The problem:
Retype, word for word, every line of the records below starting at the one that contains "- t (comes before" and ending at the one that contains "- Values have"; include both of those lines and nothing more.

--- START ---

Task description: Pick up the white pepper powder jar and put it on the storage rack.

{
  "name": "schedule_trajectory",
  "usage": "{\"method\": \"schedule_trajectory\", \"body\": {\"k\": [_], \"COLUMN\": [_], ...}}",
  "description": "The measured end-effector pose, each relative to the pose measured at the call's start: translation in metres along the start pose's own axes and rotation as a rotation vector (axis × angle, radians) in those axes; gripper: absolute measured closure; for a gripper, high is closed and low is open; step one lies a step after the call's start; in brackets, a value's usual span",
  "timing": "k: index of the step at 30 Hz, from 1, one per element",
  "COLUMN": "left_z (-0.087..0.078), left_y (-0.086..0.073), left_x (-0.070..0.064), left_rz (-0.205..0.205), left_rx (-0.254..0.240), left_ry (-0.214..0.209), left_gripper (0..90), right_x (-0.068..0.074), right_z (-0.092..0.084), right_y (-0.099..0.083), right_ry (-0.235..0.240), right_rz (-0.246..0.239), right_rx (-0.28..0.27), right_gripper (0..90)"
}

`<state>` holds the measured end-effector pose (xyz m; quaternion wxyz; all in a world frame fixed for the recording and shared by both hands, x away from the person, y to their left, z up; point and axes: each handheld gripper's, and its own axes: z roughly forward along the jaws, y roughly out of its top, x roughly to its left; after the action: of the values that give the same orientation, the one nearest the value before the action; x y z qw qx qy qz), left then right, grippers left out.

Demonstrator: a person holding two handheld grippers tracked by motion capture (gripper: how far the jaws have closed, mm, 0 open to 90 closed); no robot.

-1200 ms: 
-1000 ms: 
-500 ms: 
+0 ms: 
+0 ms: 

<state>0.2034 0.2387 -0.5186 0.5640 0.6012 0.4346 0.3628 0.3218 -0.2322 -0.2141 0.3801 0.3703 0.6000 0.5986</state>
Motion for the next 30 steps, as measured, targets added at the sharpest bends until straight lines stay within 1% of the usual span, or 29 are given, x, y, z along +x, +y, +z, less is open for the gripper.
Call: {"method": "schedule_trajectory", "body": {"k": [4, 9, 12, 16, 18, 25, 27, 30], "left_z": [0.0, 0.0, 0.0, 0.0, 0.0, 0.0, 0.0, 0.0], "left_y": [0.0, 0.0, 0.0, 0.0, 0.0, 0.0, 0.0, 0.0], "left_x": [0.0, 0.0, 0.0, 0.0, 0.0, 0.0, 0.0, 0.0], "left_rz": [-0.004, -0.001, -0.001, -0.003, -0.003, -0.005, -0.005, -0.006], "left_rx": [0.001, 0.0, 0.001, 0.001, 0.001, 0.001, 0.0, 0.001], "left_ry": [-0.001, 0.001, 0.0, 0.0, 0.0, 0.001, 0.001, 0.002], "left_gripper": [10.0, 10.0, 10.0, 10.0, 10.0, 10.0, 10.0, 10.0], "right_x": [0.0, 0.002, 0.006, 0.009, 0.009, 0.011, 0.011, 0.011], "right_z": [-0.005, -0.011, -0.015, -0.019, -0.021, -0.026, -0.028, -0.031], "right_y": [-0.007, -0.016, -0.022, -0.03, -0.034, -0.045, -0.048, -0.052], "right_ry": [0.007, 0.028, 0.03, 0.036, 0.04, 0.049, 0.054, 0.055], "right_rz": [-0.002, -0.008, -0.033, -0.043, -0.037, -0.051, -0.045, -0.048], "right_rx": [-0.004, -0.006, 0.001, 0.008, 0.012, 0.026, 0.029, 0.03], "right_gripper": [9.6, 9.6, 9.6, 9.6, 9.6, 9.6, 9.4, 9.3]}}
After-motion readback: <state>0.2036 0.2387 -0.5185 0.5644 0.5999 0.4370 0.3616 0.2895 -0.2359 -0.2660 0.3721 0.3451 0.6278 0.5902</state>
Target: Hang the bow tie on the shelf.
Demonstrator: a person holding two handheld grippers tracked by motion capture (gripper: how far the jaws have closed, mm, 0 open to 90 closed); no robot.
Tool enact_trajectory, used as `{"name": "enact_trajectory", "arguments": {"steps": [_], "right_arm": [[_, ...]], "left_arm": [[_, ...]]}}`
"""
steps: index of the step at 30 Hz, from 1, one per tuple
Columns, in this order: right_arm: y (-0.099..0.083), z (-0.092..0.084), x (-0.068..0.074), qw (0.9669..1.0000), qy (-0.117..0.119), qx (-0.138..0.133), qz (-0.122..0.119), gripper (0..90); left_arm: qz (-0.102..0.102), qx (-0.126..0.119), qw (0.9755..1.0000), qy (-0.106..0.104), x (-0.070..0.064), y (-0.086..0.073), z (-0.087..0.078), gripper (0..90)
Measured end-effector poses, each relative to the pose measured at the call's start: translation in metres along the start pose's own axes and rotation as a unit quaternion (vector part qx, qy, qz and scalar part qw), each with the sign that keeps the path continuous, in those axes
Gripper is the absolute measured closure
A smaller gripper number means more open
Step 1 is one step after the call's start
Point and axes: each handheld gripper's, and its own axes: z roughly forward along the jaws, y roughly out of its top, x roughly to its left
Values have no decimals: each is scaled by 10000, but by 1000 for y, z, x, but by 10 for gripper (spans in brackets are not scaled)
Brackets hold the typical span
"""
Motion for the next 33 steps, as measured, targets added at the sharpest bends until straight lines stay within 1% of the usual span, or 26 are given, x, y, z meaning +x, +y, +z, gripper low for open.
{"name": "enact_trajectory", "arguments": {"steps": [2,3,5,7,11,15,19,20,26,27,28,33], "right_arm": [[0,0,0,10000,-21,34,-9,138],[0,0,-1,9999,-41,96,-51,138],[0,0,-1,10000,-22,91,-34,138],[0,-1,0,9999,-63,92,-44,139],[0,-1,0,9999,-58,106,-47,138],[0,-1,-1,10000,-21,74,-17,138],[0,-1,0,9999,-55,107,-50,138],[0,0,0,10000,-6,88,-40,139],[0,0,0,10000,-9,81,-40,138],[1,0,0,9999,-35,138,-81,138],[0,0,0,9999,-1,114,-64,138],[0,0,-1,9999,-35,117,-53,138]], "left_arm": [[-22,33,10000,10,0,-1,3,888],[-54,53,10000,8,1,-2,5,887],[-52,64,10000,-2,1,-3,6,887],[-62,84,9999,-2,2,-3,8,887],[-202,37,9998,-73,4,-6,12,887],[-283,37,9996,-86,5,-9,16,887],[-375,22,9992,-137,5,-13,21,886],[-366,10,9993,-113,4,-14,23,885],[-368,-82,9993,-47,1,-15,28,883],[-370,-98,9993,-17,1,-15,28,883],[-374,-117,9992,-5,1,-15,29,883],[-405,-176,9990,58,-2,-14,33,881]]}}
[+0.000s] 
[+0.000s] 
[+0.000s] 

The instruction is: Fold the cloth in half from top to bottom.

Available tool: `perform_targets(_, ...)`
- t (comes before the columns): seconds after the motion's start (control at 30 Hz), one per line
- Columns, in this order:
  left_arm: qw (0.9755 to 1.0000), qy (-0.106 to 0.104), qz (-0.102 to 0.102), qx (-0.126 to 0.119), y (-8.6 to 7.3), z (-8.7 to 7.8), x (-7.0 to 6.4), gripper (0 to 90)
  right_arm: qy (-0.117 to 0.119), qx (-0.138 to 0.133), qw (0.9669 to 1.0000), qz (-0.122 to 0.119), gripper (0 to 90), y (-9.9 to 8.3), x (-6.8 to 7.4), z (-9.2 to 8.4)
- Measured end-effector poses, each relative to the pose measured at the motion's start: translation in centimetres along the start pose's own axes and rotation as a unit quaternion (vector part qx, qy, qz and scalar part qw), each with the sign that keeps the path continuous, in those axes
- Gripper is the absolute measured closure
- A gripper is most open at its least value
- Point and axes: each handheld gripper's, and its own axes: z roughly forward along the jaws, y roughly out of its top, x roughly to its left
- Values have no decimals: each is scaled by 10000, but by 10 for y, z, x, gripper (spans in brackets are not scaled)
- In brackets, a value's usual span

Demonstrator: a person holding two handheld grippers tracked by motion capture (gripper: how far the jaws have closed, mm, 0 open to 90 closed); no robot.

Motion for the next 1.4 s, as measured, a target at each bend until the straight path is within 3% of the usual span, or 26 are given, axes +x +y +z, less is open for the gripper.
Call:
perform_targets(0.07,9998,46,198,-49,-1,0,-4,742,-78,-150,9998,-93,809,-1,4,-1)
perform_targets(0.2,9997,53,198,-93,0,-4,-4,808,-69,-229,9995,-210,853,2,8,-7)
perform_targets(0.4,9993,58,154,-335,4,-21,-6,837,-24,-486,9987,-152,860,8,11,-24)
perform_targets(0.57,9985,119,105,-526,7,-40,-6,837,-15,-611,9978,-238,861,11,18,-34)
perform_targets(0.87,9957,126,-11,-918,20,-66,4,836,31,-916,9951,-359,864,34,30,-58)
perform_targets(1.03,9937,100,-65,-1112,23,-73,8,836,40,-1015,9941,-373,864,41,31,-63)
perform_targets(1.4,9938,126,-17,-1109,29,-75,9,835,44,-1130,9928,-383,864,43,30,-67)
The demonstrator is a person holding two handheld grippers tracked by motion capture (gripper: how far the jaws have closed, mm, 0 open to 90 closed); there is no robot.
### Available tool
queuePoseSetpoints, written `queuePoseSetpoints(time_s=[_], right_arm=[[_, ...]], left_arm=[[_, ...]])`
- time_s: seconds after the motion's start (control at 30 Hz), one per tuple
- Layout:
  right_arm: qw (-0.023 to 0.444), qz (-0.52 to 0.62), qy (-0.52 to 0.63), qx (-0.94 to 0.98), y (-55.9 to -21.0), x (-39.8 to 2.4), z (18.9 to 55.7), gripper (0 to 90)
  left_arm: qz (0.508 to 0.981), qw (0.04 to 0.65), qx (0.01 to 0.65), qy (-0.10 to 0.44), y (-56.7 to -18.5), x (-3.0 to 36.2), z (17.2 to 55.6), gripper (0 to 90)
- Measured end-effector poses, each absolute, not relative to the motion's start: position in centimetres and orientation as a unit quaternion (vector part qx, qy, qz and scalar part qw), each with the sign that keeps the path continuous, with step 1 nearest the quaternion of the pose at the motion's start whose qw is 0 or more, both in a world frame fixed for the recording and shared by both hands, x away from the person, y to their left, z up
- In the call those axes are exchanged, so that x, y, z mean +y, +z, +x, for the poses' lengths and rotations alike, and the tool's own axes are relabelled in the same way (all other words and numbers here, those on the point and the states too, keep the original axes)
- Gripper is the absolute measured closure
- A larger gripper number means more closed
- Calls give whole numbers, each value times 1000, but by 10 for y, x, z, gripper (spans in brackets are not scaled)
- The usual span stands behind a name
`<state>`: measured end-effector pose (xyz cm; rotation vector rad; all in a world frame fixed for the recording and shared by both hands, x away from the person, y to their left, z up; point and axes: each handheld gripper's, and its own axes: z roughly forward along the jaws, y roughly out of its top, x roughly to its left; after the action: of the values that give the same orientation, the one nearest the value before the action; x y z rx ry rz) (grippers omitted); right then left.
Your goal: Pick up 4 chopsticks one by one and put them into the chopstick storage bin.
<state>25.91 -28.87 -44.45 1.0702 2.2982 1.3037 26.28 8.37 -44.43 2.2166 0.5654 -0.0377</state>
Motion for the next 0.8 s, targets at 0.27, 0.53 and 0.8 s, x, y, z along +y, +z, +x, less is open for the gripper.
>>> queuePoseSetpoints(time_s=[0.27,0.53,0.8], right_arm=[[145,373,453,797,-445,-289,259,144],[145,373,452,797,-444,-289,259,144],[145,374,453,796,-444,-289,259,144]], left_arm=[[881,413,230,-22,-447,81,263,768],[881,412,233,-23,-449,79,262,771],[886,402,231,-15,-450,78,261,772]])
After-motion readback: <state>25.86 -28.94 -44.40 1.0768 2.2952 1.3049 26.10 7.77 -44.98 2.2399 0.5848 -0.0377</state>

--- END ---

Response to this task:
- t (comes before the columns): seconds after the motion's start (control at 30 Hz), one per line
- Columns, in this order:
  left_arm: qw (0.9755 to 1.0000), qy (-0.106 to 0.104), qz (-0.102 to 0.102), qx (-0.126 to 0.119), y (-8.6 to 7.3), z (-8.7 to 7.8), x (-7.0 to 6.4), gripper (0 to 90)
  right_arm: qy (-0.117 to 0.119), qx (-0.138 to 0.133), qw (0.9669 to 1.0000), qz (-0.122 to 0.119), gripper (0 to 90), y (-9.9 to 8.3), x (-6.8 to 7.4), z (-9.2 to 8.4)
- Measured end-effector poses, each relative to the pose measured at the motion's start: translation in centimetres along the start pose's own axes and rotation as a unit quaternion (vector part qx, qy, qz and scalar part qw), each with the sign that keeps the path continuous, in those axes
- Gripper is the absolute measured closure
- A gripper is most open at its least value
- Point and axes: each handheld gripper's, and its own axes: z roughly forward along the jaws, y roughly out of its top, x roughly to its left
- Values have no decimals: each is scaled by 10000, but by 10 for y, z, x, gripper (spans in brackets are not scaled)

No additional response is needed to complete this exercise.